Exercise objective: Your answer must consist of exactly the lines below, starting with the line with "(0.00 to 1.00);" and going on through the line with "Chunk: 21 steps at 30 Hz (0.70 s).", and nothing else.

Top of Data shown

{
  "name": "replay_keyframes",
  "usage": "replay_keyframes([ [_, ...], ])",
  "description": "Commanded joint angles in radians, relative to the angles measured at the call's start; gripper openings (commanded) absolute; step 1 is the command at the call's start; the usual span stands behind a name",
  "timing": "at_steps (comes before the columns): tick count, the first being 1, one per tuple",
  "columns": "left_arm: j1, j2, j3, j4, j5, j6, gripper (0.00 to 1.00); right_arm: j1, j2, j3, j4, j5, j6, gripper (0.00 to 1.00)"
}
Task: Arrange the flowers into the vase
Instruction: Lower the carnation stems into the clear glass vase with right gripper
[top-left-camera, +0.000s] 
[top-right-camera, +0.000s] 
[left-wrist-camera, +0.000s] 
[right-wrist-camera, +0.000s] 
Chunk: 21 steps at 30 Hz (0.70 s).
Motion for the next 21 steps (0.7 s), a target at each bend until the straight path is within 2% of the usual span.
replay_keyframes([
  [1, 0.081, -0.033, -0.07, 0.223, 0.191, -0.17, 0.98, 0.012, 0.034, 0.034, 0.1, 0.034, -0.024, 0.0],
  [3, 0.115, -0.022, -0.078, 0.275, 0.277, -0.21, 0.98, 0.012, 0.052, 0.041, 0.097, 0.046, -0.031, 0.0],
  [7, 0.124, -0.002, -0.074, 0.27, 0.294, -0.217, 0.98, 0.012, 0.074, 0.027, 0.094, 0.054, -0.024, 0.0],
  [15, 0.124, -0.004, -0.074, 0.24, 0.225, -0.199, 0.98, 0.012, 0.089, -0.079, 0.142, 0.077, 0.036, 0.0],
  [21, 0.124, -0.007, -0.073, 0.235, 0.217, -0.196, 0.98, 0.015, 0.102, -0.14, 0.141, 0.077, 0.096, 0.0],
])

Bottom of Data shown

Output below:
  "columns": "left_arm: j1, j2, j3, j4, j5, j6, gripper (0.00 to 1.00); right_arm: j1, j2, j3, j4, j5, j6, gripper (0.00 to 1.00)"
}
Task: Arrange the flowers into the vase
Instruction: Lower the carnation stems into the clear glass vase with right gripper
[top-left-camera, +0.000s] 
[top-right-camera, +0.000s] 
[left-wrist-camera, +0.000s] 
[right-wrist-camera, +0.000s] 
Chunk: 21 steps at 30 Hz (0.70 s).

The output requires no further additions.